Task description →
Reproduce the opening lines of the records exactly, please, stopping after the line that contains "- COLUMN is".

Task inputs →
============================================================

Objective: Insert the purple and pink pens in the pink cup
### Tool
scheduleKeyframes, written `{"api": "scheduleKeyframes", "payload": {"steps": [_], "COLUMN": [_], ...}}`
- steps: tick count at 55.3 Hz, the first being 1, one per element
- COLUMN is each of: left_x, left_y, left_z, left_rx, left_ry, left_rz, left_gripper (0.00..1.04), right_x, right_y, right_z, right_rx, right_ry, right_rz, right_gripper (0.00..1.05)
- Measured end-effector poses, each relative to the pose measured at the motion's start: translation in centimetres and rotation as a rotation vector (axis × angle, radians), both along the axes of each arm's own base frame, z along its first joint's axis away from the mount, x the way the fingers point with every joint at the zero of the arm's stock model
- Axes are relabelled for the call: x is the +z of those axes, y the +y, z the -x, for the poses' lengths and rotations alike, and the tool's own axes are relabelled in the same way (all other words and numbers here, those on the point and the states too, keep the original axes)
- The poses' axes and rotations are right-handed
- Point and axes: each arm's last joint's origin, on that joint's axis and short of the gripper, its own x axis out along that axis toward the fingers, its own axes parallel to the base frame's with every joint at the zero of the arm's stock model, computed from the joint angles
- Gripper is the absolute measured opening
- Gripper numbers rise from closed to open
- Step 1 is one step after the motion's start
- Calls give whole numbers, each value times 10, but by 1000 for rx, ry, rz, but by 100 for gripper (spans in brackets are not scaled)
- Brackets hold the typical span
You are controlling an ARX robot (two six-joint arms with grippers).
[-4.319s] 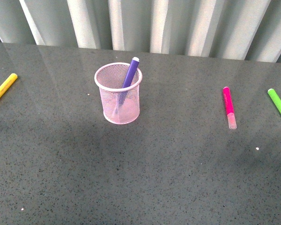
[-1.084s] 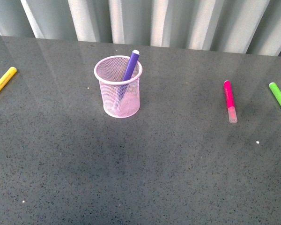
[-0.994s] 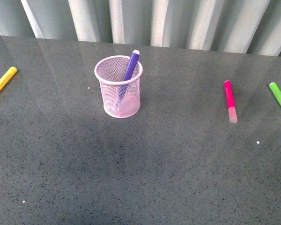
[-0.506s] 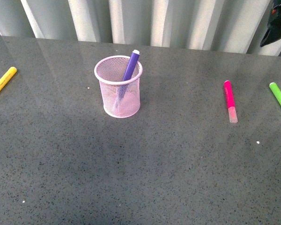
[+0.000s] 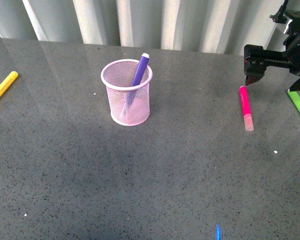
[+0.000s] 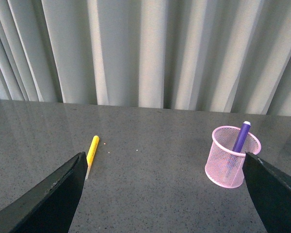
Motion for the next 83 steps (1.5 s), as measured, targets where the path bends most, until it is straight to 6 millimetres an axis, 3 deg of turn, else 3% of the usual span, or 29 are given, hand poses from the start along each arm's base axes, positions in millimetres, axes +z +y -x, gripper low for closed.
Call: {"api": "scheduleKeyframes", "payload": {"steps": [28,49,70,83], "left_x": [0,0,0,0], "left_y": [0,0,0,0], "left_z": [0,0,0,0], "left_rx": [0,0,0,0], "left_ry": [0,0,0,0], "left_rz": [0,0,0,0], "left_gripper": [98,98,98,98], "right_x": [-18,-44,-49,-51], "right_y": [10,14,23,24], "right_z": [-30,-33,-40,-43], "right_rx": [-11,-7,4,5], "right_ry": [11,63,66,67], "right_rz": [11,28,33,34], "right_gripper": [98,98,98,66]}}
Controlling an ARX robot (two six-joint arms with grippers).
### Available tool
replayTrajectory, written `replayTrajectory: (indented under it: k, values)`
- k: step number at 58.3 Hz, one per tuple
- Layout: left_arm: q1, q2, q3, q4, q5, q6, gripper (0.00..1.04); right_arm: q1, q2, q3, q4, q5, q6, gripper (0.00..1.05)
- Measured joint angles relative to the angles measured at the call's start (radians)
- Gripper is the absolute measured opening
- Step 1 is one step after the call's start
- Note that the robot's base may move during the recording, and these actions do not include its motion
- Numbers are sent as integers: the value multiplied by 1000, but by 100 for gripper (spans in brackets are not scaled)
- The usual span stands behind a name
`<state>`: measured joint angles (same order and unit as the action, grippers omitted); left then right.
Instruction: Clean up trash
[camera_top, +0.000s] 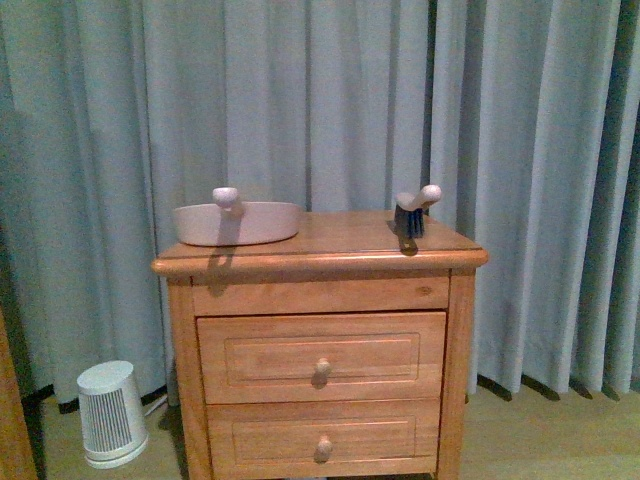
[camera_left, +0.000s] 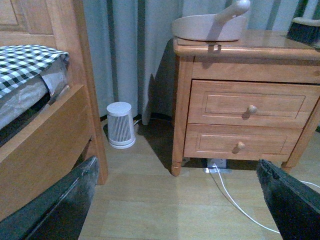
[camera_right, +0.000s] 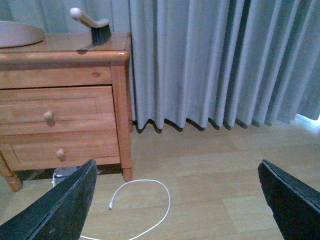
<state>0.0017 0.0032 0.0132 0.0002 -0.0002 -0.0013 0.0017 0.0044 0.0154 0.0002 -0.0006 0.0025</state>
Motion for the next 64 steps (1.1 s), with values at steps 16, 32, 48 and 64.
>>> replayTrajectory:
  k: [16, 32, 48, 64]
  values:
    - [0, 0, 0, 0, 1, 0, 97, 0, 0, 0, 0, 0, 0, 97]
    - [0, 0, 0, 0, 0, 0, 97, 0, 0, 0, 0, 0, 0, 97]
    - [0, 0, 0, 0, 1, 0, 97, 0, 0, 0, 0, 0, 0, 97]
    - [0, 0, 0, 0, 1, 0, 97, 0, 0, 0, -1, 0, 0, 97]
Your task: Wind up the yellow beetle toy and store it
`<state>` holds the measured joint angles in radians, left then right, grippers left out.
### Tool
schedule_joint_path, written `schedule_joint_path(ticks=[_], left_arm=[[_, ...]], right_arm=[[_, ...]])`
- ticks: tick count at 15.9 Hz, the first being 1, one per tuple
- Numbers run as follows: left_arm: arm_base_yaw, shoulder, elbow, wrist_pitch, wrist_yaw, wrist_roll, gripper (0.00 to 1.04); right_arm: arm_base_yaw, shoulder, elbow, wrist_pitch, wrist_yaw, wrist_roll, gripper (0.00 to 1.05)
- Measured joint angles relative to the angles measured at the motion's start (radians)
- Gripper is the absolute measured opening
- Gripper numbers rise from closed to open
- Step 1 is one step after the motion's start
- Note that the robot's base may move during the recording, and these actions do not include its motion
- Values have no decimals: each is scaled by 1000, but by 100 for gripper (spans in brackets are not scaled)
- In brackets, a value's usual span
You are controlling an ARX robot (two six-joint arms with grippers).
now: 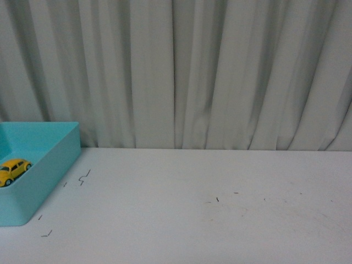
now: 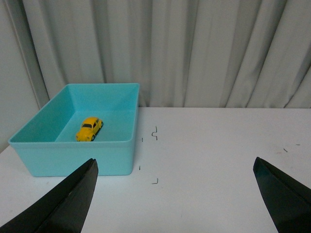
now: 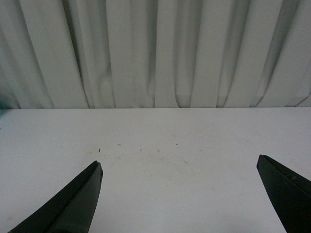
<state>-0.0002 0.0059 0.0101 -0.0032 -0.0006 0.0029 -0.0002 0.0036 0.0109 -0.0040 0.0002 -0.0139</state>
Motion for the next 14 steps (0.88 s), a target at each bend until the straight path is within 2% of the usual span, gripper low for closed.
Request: schedule_joint_path(ticks=[14], left_arm=[[0,0,0,0,0,0,98]], right_arm=[[0,0,0,0,0,0,98]])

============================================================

Response to this exercise →
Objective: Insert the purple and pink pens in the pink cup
### Tool
scheduleKeyframes, written `{"api": "scheduleKeyframes", "payload": {"steps": [_], "COLUMN": [_], ...}}`
- steps: tick count at 55.3 Hz, the first being 1, one per element
- COLUMN is each of: left_x, left_y, left_z, left_rx, left_ry, left_rz, left_gripper (0.00..1.04), right_x, right_y, right_z, right_rx, right_ry, right_rz, right_gripper (0.00..1.05)

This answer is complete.